(Data excerpts)
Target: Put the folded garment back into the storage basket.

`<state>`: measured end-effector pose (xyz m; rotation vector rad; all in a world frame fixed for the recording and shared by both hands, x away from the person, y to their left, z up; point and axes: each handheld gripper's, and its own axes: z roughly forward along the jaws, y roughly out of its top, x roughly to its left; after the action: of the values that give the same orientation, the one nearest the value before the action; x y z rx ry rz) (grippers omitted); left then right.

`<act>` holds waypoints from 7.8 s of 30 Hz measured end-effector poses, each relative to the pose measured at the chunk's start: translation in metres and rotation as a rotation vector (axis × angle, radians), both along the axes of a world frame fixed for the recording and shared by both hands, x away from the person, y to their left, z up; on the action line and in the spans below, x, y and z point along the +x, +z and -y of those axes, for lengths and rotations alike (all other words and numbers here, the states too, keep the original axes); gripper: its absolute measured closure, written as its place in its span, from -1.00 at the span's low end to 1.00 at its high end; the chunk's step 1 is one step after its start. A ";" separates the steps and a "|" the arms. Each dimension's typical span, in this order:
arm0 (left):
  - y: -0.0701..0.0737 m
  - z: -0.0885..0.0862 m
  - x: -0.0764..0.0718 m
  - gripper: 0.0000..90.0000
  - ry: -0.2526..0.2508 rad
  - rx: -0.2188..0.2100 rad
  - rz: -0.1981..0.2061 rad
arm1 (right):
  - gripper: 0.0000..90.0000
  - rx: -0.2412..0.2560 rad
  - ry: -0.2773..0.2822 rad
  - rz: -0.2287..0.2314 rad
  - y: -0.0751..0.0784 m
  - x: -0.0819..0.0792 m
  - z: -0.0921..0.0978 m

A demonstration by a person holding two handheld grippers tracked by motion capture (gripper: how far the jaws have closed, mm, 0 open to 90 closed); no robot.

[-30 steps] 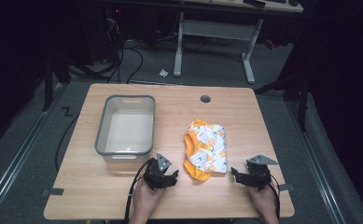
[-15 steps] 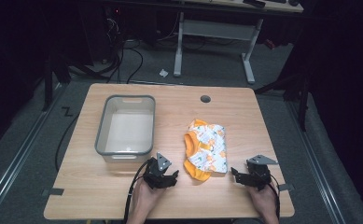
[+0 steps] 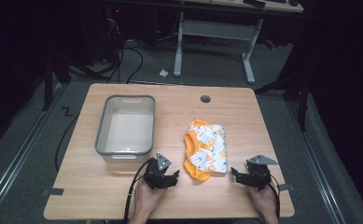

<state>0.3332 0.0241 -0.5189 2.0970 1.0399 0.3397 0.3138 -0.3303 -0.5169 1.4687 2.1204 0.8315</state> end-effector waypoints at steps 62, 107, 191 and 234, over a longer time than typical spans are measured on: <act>0.053 0.096 0.082 -0.80 -0.133 0.096 -0.120 | -0.48 0.000 0.002 0.000 0.000 0.000 0.000; 0.029 0.110 0.098 0.60 -0.173 0.072 -0.199 | -0.48 0.001 0.002 0.000 0.000 0.000 0.000; 0.159 -0.073 0.075 0.62 -0.027 -0.236 0.010 | -0.49 0.001 0.003 -0.002 0.000 0.000 0.000; 0.124 -0.148 0.116 0.62 0.125 -0.052 -0.088 | -0.49 0.000 0.000 -0.002 0.000 0.000 0.000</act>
<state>0.4494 0.1721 -0.3947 2.0209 1.2224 0.2815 0.3137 -0.3305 -0.5168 1.4698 2.1222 0.8310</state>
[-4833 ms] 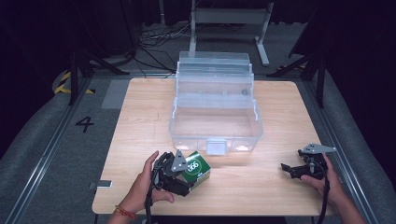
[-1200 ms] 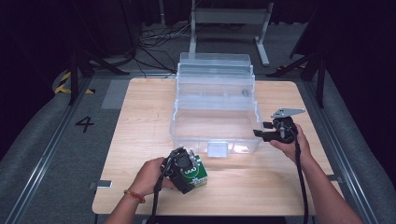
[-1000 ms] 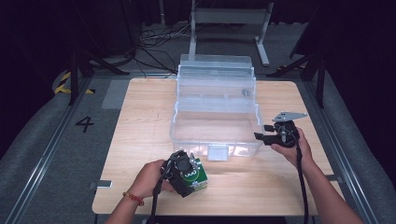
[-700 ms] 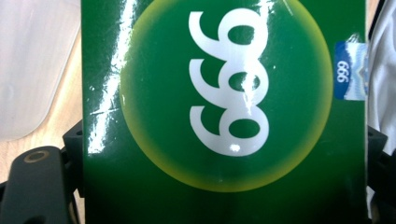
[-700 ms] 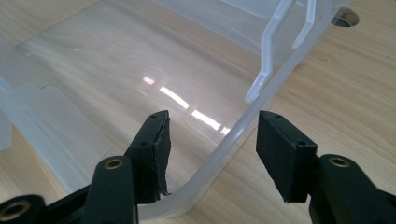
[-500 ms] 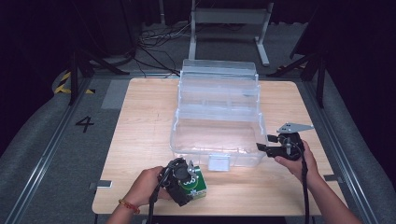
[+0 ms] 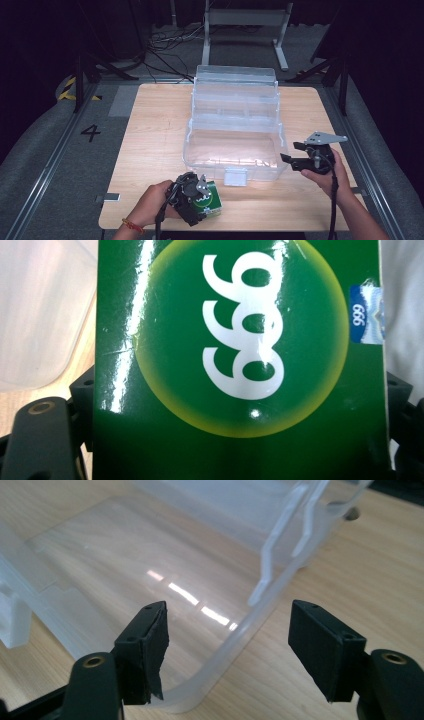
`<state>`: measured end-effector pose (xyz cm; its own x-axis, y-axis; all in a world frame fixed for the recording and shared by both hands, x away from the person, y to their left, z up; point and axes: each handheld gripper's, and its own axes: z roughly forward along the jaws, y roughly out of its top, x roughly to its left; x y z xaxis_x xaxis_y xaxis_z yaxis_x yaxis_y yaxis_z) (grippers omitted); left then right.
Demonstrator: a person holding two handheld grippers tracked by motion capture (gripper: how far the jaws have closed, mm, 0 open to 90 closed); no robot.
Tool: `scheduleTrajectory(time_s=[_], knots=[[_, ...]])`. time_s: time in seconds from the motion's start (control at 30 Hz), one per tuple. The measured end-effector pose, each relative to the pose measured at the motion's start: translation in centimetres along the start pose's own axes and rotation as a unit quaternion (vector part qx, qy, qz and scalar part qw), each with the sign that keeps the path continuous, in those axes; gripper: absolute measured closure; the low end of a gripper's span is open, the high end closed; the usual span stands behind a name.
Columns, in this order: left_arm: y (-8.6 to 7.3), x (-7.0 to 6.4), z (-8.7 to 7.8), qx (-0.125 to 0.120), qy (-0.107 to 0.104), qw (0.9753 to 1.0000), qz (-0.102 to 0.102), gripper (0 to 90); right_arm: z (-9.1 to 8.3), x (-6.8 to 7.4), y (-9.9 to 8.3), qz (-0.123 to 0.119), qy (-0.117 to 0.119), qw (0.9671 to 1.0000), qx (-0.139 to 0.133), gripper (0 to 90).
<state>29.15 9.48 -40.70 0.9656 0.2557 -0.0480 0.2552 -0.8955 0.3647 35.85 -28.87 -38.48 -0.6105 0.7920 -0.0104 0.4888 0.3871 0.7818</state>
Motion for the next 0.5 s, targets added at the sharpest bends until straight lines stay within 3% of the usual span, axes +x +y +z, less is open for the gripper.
scheduleTrajectory(time_s=[0.17,0.2,0.23,0.33,0.37,0.5], knots=[[0.2,-0.4,-2.0,-0.017,-0.008,0.9997,0.014,16.5,-3.3,-2.3,-0.8,0.002,-0.021,0.9988,-0.045,29.1],[0.3,-0.4,-2.4,-0.02,-0.01,0.9997,0.013,16.5,-4.1,-3.4,-1.6,-0.007,-0.053,0.9975,-0.045,29.0],[0.4,-0.3,-2.6,-0.022,-0.01,0.9996,0.014,16.5,-4.3,-4.1,-2.2,-0.01,-0.066,0.997,-0.04,29.0],[0.8,-0.4,-3.4,-0.027,-0.003,0.9993,0.025,16.5,-4.2,-6.2,-4.9,-0.003,-0.073,0.9973,-0.003,28.2],[0.8,-0.4,-3.4,-0.027,-0.003,0.9993,0.025,16.5,-4.2,-6.2,-4.9,-0.003,-0.073,0.9973,-0.003,28.2],[1.5,-0.3,-3.9,-0.028,0.004,0.9988,0.04,16.5,-3.0,-7.8,-8.2,0.013,-0.059,0.9978,0.026,27.4]])
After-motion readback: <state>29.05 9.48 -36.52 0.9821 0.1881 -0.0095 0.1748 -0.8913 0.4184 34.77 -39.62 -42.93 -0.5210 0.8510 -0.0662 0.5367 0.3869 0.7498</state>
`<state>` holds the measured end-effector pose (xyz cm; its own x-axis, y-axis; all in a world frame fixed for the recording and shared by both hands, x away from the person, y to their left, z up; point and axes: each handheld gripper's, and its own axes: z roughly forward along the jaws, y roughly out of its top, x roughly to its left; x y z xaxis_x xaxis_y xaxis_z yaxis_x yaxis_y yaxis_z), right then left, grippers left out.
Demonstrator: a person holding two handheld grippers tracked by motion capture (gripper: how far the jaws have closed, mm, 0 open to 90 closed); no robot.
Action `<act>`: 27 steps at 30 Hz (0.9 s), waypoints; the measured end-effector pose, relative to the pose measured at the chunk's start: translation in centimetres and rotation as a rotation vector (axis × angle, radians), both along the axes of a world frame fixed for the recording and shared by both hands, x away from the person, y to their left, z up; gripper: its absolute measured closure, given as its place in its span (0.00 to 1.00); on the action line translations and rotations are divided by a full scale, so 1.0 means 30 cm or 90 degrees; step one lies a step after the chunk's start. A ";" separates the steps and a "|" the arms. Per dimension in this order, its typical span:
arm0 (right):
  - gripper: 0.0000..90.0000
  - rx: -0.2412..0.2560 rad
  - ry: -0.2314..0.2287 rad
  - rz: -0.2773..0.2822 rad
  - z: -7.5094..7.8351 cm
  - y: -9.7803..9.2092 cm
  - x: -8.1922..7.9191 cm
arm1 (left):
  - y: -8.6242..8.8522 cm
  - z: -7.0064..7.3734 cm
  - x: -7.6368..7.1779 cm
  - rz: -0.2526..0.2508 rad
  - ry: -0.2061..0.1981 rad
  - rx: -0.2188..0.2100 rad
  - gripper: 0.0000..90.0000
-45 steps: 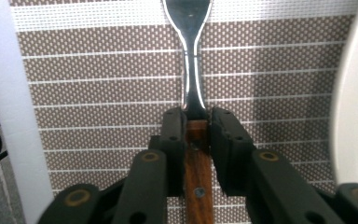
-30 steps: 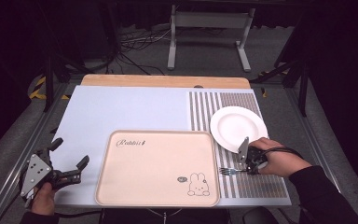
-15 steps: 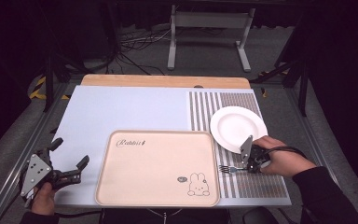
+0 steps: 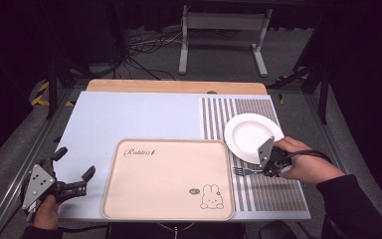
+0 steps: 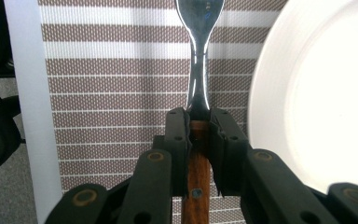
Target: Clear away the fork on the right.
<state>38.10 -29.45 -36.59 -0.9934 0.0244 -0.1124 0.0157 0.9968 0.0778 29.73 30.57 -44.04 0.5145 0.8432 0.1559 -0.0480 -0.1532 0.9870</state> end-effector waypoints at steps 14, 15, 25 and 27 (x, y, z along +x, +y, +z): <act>0.87 0.023 -0.022 0.028 0.049 0.104 0.019 | 0.002 0.000 -0.001 -0.002 0.000 -0.001 0.00; 0.87 0.027 -0.022 0.031 0.051 0.114 0.021 | 0.002 0.001 -0.001 -0.001 0.000 -0.001 0.00; 0.87 0.041 -0.033 0.052 0.083 0.194 0.031 | 0.003 0.002 -0.001 -0.001 -0.001 -0.003 0.00; 0.87 0.043 -0.035 0.060 0.090 0.209 0.032 | 0.004 0.002 -0.002 0.000 -0.002 -0.003 0.00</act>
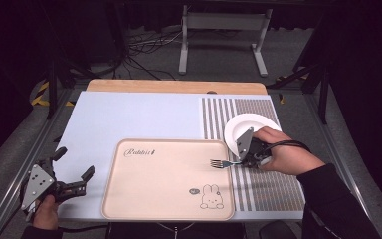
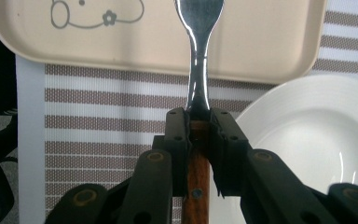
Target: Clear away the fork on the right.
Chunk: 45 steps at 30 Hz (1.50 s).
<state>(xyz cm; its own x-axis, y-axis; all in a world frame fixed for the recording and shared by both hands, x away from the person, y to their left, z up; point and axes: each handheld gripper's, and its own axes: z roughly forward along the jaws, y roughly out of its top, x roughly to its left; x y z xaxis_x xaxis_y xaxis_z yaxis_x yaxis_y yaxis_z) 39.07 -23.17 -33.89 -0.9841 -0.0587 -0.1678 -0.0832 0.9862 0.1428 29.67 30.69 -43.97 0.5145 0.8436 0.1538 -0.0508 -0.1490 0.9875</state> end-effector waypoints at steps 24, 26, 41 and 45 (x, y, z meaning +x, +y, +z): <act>0.87 0.066 0.034 -0.093 0.034 0.153 -0.004 | 0.002 0.000 -0.001 -0.001 -0.001 -0.004 0.00; 0.87 0.081 0.030 -0.122 0.042 0.164 -0.012 | 0.002 0.000 -0.001 -0.001 -0.001 -0.004 0.00; 0.87 0.144 0.085 -0.314 0.029 0.206 -0.028 | 0.002 0.000 0.000 0.000 -0.001 -0.005 0.00; 0.87 0.161 0.107 -0.360 0.021 0.222 -0.036 | 0.002 0.001 -0.001 -0.001 -0.001 -0.004 0.00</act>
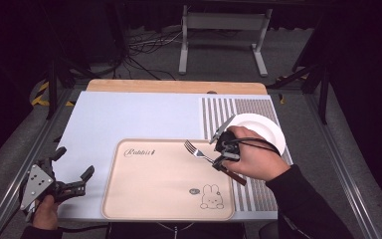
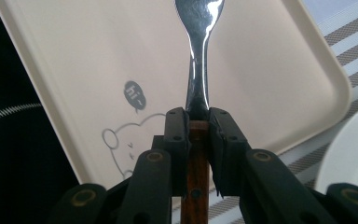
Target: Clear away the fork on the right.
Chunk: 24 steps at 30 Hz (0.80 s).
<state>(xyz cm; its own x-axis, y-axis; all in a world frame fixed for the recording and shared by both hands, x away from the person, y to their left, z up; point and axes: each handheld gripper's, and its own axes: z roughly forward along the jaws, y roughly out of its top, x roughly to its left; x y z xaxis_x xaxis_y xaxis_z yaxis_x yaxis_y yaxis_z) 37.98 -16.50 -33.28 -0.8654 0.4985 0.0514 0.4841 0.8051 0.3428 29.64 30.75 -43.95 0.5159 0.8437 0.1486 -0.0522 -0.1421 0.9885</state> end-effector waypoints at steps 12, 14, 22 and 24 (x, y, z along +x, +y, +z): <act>0.87 0.005 0.011 -0.090 -0.030 0.044 -0.005 | 0.001 0.000 0.000 0.002 -0.002 -0.001 0.00; 0.87 0.007 0.014 -0.112 -0.032 0.050 -0.007 | 0.001 0.000 0.000 0.001 -0.002 -0.001 0.00; 0.87 0.005 0.019 -0.167 -0.045 0.073 -0.006 | 0.001 0.000 0.000 0.001 -0.001 -0.001 0.00; 0.87 0.006 0.022 -0.168 -0.048 0.075 -0.006 | 0.001 0.000 0.000 0.001 -0.001 -0.001 0.00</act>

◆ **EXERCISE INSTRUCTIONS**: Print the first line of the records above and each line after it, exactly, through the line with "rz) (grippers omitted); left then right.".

◆ **ANSWER SPACE**:
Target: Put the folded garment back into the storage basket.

`<state>`: measured end-effector pose (xyz m; rotation vector rad; all in a world frame fixed for the recording and shared by both hands, x away from the person, y to their left, z up; point and axes: each handheld gripper's, and its own axes: z roughly forward along the jaws, y roughly out of its top, x roughly to its left; after the action: of the values that give the same orientation, the one nearest the value before the action; x y z rx ry rz) (grippers omitted); left then right.

There is nothing further to add to the answer.